» WORK TO BE COMPLETED
Repeat the listing that follows exactly. Pictures are not part of the copy.

» SOURCE RECORDS
::::::

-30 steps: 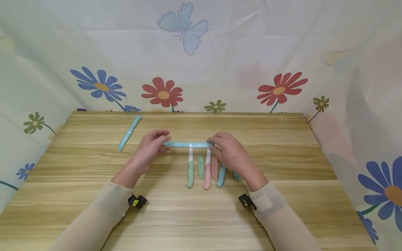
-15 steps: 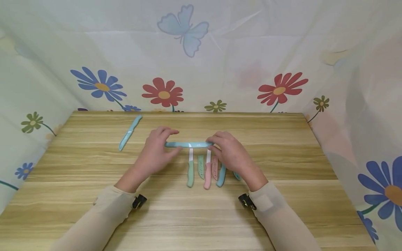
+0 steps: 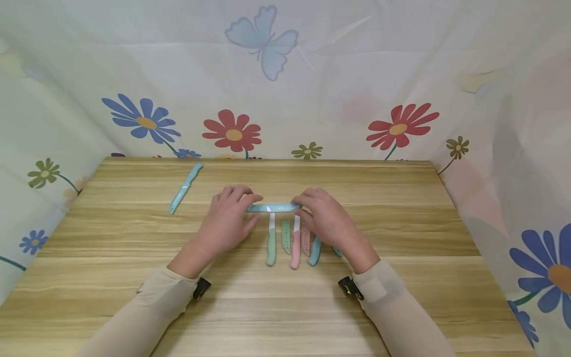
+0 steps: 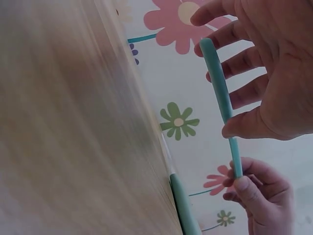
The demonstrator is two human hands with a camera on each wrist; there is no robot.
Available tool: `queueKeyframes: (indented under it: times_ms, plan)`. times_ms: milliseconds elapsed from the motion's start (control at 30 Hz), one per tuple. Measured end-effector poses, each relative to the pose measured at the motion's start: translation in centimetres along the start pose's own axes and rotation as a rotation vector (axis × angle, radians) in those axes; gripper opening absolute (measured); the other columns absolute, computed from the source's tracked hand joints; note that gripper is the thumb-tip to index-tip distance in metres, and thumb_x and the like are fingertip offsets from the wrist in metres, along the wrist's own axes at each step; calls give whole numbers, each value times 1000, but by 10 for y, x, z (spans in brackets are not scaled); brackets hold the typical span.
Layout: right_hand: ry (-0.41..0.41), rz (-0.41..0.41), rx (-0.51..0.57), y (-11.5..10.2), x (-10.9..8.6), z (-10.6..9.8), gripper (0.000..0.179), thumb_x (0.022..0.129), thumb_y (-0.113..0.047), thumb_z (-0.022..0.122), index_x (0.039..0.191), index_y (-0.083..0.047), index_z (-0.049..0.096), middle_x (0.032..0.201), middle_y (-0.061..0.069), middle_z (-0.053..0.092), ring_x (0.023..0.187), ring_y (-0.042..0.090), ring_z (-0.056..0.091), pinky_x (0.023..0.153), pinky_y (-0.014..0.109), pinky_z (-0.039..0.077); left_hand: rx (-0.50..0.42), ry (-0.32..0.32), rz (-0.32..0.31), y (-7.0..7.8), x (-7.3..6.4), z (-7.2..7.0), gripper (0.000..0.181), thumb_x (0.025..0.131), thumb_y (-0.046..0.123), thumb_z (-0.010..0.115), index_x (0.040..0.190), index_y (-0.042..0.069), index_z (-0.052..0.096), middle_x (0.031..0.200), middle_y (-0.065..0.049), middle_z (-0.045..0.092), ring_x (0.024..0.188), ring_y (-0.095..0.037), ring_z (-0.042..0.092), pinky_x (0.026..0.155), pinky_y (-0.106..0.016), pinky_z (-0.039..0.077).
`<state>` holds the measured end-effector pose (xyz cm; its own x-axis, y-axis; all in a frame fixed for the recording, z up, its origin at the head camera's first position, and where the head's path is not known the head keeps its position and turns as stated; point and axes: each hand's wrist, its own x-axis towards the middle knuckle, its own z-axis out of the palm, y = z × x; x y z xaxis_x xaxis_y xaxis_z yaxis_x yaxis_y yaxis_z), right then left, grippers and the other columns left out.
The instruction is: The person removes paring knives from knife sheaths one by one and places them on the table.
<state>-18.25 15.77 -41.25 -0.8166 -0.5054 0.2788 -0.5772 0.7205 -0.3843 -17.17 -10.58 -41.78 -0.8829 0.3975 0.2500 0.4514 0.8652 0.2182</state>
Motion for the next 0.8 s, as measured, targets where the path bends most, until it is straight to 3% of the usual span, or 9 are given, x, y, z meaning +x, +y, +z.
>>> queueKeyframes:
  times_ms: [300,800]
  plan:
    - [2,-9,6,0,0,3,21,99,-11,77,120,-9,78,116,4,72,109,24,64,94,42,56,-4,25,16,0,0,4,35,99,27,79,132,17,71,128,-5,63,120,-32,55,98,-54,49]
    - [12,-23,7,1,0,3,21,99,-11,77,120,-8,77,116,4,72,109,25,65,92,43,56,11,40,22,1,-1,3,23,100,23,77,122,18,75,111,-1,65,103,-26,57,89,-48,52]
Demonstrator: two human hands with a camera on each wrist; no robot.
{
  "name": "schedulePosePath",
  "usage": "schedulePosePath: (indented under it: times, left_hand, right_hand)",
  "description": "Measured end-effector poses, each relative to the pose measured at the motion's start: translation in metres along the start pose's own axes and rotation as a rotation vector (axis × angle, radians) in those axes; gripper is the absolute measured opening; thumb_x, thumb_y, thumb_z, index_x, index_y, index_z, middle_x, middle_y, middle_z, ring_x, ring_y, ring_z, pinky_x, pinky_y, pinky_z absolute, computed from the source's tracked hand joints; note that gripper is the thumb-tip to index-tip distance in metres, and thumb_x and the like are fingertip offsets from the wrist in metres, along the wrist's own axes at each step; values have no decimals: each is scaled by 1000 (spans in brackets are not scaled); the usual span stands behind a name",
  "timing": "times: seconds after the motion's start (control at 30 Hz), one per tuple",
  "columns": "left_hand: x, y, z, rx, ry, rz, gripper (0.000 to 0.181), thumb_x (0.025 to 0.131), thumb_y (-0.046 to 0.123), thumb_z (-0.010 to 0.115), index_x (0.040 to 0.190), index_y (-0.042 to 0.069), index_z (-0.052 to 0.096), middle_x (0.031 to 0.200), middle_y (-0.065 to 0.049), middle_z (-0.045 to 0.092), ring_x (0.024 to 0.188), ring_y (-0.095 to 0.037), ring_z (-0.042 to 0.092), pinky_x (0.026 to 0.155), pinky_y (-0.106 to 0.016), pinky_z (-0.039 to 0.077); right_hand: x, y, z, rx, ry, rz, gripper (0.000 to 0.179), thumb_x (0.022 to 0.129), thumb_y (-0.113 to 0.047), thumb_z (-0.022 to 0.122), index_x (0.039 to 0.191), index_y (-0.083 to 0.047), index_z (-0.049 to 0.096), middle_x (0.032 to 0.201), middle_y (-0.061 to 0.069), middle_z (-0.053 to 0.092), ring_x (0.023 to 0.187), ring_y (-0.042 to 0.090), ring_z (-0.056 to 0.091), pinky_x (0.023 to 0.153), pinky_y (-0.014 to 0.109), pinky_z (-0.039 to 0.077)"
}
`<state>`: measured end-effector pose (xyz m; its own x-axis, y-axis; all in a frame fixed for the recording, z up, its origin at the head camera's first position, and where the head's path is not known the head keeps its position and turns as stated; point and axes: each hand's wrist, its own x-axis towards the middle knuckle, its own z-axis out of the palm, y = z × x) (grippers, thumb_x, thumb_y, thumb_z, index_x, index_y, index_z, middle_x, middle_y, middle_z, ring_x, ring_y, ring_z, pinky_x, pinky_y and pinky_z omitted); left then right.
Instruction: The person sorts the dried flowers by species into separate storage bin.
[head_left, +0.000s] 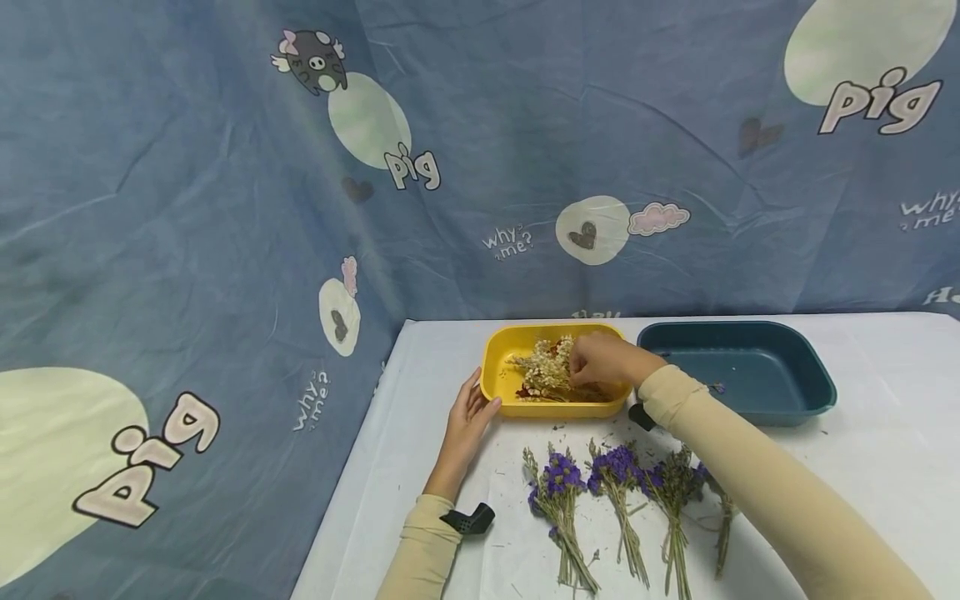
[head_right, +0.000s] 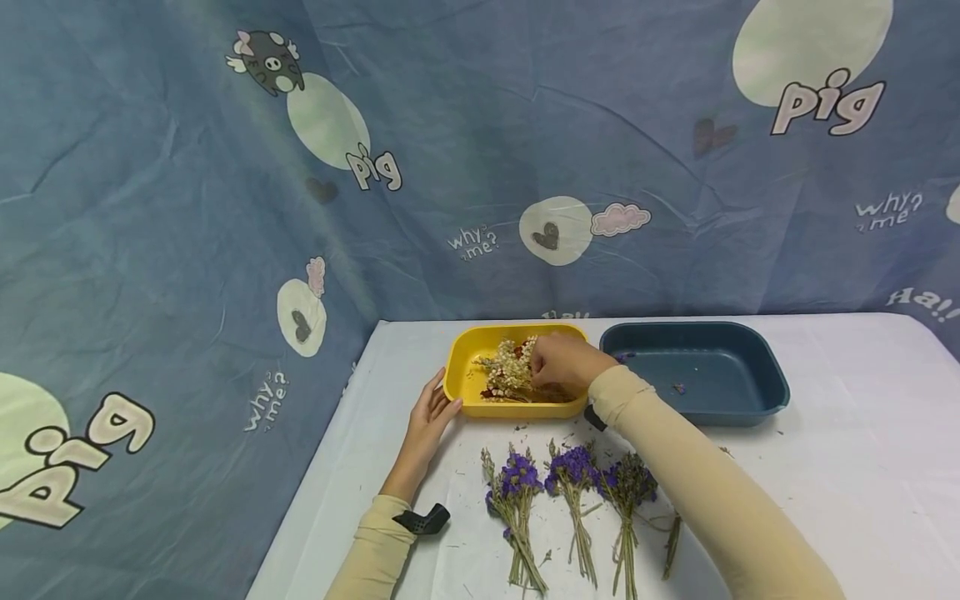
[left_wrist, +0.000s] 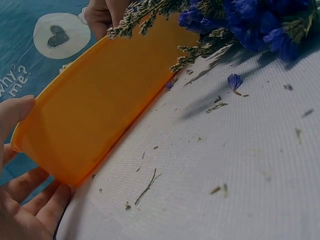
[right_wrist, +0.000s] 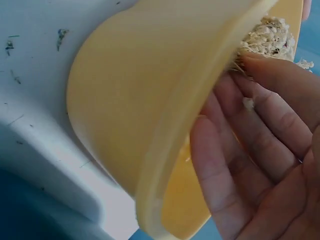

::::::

» COMPLETED TASK
-30 steps: 
-15 steps: 
+0 steps: 
+0 steps: 
The demonstrator is two human hands with a camera on each wrist; there is no robot.
Available tool: `queueKeyframes: (indented under it: times_ms, plan)`. times_ms: milliseconds elapsed from the motion's start (control at 30 Hz), one per tuple. Measured end-effector poses, each relative to the pose measured at the motion's start: translation in centimetres along the start pose's own axes and rotation as a rotation vector (axis × angle, radians) in those axes; gripper opening absolute (measured); the other columns absolute, computed from the source's tracked hand joints; note that gripper is the thumb-tip to index-tip distance in metres, and thumb_x and the like are fingertip offsets from the wrist in metres, along the wrist's own axes at each step; calls give whole numbers, each value times 1000, but by 10 for y, x, z (spans in brackets are not scaled); brackets hold the typical span.
Layout: right_hand: ry (-0.41..0.41), rz (-0.41..0.41), rx (-0.51..0.57), y (-11.5..10.2), x (-10.9..8.6), z (-10.6..9.8), gripper (0.000..0.179), thumb_x (0.022..0.129), thumb_y (-0.113..0.047), thumb_z (-0.022..0.122), index_x (0.039..0.191), index_y (-0.083..0.047), index_z (-0.049..0.096), middle_x (0.032..0.201), middle_y (-0.061..0.069), middle_z (-0.053..0.092), ring_x (0.023..0.187), ring_y (-0.042..0.090), ring_z (-0.056..0.091), pinky_x (0.023..0.153), pinky_y (-0.014..0.109), pinky_z (-0.039..0.077); left_hand: rx (-0.50..0.42), ry (-0.32..0.32), rz (-0.32..0.31), y (-7.0..7.8), x (-7.3..6.4), z (-7.2..7.0), gripper (0.000..0.181), thumb_x (0.025..0.131), thumb_y (-0.046..0.123), thumb_z (-0.010..0.115), index_x (0.040..0.190), index_y (-0.042..0.069), index_z (-0.052..0.096), middle_x (0.031..0.200), middle_y (-0.065..0.049), middle_z (-0.045..0.092), ring_x (0.024..0.188), ring_y (-0.095..0.037), ring_z (-0.042..0.092), pinky_x (0.026..0.155), pinky_y (-0.106..0.016), pinky_z (-0.039..0.077).
`<state>` holds the measured end-effector pose (xyz cm; its own x-axis, y-axis; all in a frame fixed for the recording, z up, its origin at the head camera's first position, and where the head's path is not known the head keeps its position and turns as stated; point and axes: each hand's wrist, its own x-axis towards the middle knuckle, its own z-axis out of the palm, y = z × x; x y z xaxis_x xaxis_y xaxis_z yaxis_x yaxis_y yaxis_z), right then left, grippers and the other columns left out.
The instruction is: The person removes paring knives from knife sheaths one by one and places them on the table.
<state>-18.25 15.77 -41.25 -0.8166 -0.5054 0.2788 -0.5772 0.7205 -0.3843 -17.17 -10.58 -41.78 -0.8829 0.3975 0.2500 0.4514 0.8652 0.2182</state>
Motion for the next 0.8 s, as measured, targets where the path bends most, until it is straight to 3% of the usual span, or 9 are given, x, y, z meaning +x, +y, +z.
>>> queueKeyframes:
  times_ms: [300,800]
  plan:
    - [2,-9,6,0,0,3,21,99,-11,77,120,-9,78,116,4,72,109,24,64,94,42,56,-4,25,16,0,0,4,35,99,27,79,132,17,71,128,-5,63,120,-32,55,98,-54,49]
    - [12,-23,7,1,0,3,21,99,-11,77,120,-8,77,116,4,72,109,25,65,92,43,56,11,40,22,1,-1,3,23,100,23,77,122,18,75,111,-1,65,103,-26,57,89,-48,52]
Demonstrator: two human hands with a camera on each wrist; no robot.
{
  "name": "schedulePosePath",
  "usage": "schedulePosePath: (indented under it: times, left_hand, right_hand)",
  "description": "Measured end-effector poses, each relative to the pose measured at the motion's start: translation in metres along the start pose's own axes and rotation as a rotation vector (axis × angle, radians) in those axes; gripper is the absolute measured opening; thumb_x, thumb_y, thumb_z, index_x, index_y, index_z, middle_x, middle_y, middle_z, ring_x, ring_y, ring_z, pinky_x, pinky_y, pinky_z absolute, computed from the source's tracked hand joints; note that gripper is the thumb-tip to index-tip distance in metres, and thumb_x and the like are fingertip offsets from the wrist in metres, along the wrist's own axes at each step; values have no decimals: each is scaled by 1000 (spans in brackets are not scaled); the usual span stands behind a name",
  "timing": "times: seconds after the motion's start (control at 30 Hz), one per tuple",
  "columns": "left_hand: x, y, z, rx, ry, rz, gripper (0.000 to 0.181), thumb_x (0.025 to 0.131), thumb_y (-0.046 to 0.123), thumb_z (-0.010 to 0.115), index_x (0.040 to 0.190), index_y (-0.042 to 0.069), index_z (-0.052 to 0.096), middle_x (0.031 to 0.200), middle_y (-0.065 to 0.049), middle_z (-0.045 to 0.092), ring_x (0.024 to 0.188), ring_y (-0.095 to 0.037), ring_z (-0.042 to 0.092), pinky_x (0.026 to 0.155), pinky_y (-0.106 to 0.016), pinky_z (-0.039 to 0.077); right_hand: x, y, z, rx, ry, rz, gripper (0.000 to 0.179), thumb_x (0.022 to 0.129), thumb_y (-0.113 to 0.047), thumb_z (-0.022 to 0.122), index_x (0.039 to 0.191), index_y (-0.083 to 0.047), index_z (-0.049 to 0.096), middle_x (0.032 to 0.201), middle_y (-0.061 to 0.069), middle_z (-0.053 to 0.092), ring_x (0.023 to 0.187), ring_y (-0.042 to 0.090), ring_z (-0.056 to 0.091), pinky_x (0.023 to 0.153), pinky_y (-0.014 to 0.109), pinky_z (-0.039 to 0.077)"
}
`<state>`: measured end-effector pose (xyz m; its own x-axis, y-axis; all in a frame fixed for the recording, z up, its origin at the head camera's first position, and where the head's path is not known the head keeps its position and turns as stated; point and axes: each hand's wrist, its own x-axis towards the middle knuckle, its own z-axis out of the palm, y = z × x) (grippers, thumb_x, thumb_y, thumb_z, index_x, index_y, index_z, middle_x, middle_y, middle_z, ring_x, ring_y, ring_z, pinky_x, pinky_y and pinky_z omitted); left then right.
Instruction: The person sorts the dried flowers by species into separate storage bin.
[head_left, +0.000s] 
[head_right, +0.000s] 
[left_wrist, +0.000s] 
[right_wrist, +0.000s] 

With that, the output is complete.